Case Presentation:
51 y/o male with history of hypertension and substance abuse (alcohol, marijuana and tobacco) was found unresponsive lying down in a hotel room by EMS and brought to the Hospital. In the ED patient was hypertensive (189/120 mmHg) and tachycardic. Blood pressure was aggressively managed and mental status improved and patient became more alert. He was found to have an anion gap metabolic acidosis, lactic acidosis and significant elevation of liver enzymes ALT at 650 IU/L and AST at 812 IU/L, positive Troponin I and CPK elevation at 5127 IU/L which was thought to be related to muscle injury from an associated fall or a prolonged period of unresponsiveness of unknown duration. He was unable to recall what exactly had happened. His urine toxicology screen was positive for cocaine, opiates and cannabis. He confirmed using marijuana and “pain pills” but emphatically confirmed he had never used cocaine. In the ICU blood pressure was stabilized and patient was treated as NSTEMI with Troponin I peaking at 3.34 ng/mL. Patient also had AKI (Creatinine 3.36 mg/dL). His liver enzymes continue to rise up reaching AST 1434 IU/L and ALT 950 IU/L. Albumin, bilirubins, alkaline phosphatase and INR were within normal limits throughout the hospitalization.

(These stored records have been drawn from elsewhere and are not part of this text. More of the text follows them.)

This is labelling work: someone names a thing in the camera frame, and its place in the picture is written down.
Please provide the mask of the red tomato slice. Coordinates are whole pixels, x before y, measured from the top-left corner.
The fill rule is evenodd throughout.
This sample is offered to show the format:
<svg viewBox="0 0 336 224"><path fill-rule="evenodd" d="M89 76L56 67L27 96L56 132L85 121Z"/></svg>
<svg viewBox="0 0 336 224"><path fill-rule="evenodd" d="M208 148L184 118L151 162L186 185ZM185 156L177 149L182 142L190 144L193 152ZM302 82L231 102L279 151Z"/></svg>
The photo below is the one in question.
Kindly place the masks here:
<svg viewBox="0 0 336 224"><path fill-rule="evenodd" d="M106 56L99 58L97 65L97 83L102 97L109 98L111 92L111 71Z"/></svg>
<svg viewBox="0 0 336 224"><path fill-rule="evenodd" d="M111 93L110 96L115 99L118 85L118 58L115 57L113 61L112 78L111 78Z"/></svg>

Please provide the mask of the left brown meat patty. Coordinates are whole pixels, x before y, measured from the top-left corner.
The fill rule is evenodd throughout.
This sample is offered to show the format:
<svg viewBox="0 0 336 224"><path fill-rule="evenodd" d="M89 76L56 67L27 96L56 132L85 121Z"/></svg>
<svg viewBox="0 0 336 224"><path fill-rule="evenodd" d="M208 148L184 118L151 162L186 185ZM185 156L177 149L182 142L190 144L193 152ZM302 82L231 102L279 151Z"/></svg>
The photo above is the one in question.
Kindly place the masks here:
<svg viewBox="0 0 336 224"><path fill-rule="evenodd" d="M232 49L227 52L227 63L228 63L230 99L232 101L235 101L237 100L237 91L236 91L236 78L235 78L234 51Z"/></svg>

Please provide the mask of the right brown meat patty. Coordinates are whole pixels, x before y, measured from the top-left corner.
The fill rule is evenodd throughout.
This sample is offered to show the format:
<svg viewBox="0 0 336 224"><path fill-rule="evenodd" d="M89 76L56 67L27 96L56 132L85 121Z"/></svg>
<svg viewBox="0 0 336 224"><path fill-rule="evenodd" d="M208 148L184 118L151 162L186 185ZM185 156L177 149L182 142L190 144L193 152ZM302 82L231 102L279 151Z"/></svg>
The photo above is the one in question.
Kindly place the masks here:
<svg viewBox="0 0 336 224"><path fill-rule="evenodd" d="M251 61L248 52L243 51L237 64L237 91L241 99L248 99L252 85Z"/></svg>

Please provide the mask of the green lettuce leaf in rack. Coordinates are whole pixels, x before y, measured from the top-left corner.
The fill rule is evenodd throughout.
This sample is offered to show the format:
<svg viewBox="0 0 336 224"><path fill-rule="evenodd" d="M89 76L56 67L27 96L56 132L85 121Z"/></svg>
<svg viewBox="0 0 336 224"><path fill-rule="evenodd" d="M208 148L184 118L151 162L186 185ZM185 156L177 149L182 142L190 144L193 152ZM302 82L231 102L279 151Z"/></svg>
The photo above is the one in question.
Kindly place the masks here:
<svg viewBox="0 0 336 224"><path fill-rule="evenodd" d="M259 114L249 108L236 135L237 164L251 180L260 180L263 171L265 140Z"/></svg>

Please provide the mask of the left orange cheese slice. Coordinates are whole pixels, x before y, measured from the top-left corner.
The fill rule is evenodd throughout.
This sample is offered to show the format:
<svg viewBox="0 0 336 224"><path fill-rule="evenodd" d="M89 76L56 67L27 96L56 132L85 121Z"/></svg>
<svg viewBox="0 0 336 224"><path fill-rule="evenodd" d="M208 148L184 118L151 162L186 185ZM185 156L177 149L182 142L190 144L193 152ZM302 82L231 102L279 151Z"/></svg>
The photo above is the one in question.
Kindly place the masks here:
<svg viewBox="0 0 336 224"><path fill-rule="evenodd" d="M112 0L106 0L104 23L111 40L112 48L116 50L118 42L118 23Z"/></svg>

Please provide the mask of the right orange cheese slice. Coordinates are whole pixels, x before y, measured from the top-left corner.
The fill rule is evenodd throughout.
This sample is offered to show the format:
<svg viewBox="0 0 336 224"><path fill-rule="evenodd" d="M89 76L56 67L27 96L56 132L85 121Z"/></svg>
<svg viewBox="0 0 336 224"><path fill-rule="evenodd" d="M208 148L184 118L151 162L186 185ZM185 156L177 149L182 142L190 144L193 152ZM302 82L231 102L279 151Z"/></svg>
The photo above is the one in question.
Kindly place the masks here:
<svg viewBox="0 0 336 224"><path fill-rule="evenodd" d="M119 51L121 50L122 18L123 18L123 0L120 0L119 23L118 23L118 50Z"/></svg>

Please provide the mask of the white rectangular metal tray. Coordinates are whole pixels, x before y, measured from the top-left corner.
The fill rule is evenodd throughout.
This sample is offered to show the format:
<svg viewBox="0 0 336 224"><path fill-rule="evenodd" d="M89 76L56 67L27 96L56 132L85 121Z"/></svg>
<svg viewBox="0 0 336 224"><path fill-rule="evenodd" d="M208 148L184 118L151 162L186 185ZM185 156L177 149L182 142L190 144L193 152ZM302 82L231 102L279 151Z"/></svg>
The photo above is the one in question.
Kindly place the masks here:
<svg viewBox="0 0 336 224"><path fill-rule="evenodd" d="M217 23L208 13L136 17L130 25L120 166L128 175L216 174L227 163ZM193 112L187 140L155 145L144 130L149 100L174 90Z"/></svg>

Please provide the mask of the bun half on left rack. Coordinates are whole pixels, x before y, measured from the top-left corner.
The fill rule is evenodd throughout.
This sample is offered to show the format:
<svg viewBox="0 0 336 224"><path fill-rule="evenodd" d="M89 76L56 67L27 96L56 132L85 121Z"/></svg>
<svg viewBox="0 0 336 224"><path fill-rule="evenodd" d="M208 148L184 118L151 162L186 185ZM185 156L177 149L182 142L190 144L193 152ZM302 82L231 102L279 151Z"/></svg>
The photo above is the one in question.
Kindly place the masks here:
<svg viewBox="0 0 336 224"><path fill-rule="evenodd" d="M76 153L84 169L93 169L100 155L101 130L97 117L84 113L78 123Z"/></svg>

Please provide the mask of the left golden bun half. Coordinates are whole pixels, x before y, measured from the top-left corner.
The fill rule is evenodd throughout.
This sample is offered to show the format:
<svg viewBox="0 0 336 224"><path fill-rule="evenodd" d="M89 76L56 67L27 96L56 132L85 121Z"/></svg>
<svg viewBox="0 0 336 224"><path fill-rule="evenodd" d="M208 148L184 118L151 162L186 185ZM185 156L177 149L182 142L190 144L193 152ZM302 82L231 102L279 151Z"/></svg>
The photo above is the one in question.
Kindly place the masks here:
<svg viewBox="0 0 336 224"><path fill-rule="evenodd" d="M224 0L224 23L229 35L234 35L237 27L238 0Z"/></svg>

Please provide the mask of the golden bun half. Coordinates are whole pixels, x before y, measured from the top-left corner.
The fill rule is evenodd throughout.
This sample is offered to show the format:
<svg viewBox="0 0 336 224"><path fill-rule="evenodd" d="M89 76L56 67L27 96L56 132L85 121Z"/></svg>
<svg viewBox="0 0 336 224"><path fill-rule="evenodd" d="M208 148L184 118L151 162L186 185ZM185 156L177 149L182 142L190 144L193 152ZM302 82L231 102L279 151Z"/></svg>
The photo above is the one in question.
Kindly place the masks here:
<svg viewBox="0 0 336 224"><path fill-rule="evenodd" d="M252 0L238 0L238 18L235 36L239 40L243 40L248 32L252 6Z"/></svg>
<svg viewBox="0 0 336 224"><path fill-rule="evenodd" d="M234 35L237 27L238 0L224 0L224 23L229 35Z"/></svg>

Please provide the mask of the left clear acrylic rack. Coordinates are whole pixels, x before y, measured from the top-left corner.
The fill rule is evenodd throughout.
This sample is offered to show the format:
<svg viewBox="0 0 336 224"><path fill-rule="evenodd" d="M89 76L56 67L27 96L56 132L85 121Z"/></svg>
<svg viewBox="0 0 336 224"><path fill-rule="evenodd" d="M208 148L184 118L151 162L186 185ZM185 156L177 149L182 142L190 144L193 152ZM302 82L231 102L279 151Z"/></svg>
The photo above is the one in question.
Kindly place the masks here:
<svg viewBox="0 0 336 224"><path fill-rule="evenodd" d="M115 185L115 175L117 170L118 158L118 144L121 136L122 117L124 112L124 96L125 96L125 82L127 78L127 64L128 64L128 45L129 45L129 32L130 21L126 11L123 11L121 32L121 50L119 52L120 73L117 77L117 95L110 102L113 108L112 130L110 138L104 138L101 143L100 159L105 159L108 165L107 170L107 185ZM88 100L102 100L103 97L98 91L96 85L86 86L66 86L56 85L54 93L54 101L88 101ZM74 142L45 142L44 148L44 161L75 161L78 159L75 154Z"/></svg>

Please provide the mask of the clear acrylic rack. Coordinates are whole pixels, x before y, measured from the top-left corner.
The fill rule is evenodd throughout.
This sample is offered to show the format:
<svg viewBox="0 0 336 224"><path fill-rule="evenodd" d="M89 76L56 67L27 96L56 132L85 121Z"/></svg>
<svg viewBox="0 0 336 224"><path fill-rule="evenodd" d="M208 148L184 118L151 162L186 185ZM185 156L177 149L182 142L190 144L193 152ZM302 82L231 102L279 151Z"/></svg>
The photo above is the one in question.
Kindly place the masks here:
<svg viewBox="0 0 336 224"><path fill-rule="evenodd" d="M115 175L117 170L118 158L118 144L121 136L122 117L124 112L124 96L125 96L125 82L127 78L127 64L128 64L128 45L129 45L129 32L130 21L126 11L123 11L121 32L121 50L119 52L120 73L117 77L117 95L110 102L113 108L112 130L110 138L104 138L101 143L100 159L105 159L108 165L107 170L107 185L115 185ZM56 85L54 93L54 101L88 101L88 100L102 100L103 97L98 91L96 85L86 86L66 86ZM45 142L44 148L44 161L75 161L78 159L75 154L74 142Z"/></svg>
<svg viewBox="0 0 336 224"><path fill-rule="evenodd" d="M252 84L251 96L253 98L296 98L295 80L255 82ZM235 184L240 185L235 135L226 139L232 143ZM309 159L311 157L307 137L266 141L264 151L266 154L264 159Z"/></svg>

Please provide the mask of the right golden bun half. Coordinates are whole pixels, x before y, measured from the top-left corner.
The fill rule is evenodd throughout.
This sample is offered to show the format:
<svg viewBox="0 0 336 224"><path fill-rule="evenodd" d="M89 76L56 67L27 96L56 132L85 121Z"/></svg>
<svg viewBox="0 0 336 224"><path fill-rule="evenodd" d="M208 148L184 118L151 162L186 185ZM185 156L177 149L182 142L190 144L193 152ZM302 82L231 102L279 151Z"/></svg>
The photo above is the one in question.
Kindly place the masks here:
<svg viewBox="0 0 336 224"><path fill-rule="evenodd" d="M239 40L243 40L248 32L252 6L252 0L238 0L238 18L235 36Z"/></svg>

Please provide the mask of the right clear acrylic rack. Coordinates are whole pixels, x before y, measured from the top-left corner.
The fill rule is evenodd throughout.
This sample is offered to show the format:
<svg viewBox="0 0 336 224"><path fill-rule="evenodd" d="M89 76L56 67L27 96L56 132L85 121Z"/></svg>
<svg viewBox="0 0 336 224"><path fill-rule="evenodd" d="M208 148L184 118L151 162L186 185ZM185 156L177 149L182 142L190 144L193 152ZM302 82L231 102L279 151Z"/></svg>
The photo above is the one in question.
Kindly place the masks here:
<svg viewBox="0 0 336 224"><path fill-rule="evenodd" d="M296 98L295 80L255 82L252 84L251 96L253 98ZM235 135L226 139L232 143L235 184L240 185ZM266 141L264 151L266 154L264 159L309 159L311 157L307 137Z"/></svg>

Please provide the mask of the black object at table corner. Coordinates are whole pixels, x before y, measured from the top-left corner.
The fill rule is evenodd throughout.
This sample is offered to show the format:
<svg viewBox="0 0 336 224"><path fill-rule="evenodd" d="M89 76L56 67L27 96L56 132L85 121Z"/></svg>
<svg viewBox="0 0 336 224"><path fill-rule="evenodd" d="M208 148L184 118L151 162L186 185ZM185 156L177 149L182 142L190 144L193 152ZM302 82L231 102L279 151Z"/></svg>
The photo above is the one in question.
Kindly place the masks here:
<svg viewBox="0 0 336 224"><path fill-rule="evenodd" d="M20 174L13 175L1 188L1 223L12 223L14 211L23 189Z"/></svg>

Other causes of trasaminitis in the thousands were ruled out. Acute viral hepatitis and autoimmune hepatitis panel were negative as well as his HIV status. Acetaminophen and salicylates were not detected. There were no documented episodes of hypotension. Liver enzymes trended down throughout his stay as well as CPK, Creatinine and Troponin. Patient recalled that his friend gave him a blunt to smoke that he thought had only cannabis but it was confirmed later it also had cocaine. He never consumed cocaine in the past. He was discharged 5 days after admission with significant clinical improvement. At discharge his AST was 116 IU/L and ALT 385 IU/L. One month follow up showed trasaminases back to baseline.
Discussion:
In this case all common causes of trasaminitis in the thousands were ruled out; acetaminophen and drugs toxicity, acute viral, autoimmune hepatitis and ischemic liver injury. We hypothesized that the elevation in liver enzymes was due to cocaine induced acute hepatic necrosis as described in few cases in the literature. The clinical course resembles an acute, toxic hepatic injury with sudden and precipitous onset, marked elevations in serum aminotransferases, and early signs of hepatic dysfunction or failure despite minimal or no elevation of the bilirubins and alkaline phosphatase. Rapid recovery after withdrawal of the agent is also typical. It is usually caused by a direct hepatotoxin and it is dose dependent and “expected”, rather than idiosyncratic. The time to onset is typically short, 1 to 14 days. Strikingly, the serum enzymes usually improve rapidly with stopping the medication, falling by 50% within 8 days. If liver biopsy is obtained (Figure 1) zone 3 coagulative necrosis with scant lobular lymphocytic infiltration, little or no fibrosis or cholestasis and no veno‐occlusive changes are seen.
Conclusions:
The absence of other possible causes of liver injury and the rapid recovery of the hepatic function with evident cocaine use made the case of cocaine induced acute hepatic necrosis. Recovery was remarkable over few weeks demonstrated by his liver function tests back to normal and no evidence of disease at one month follow up.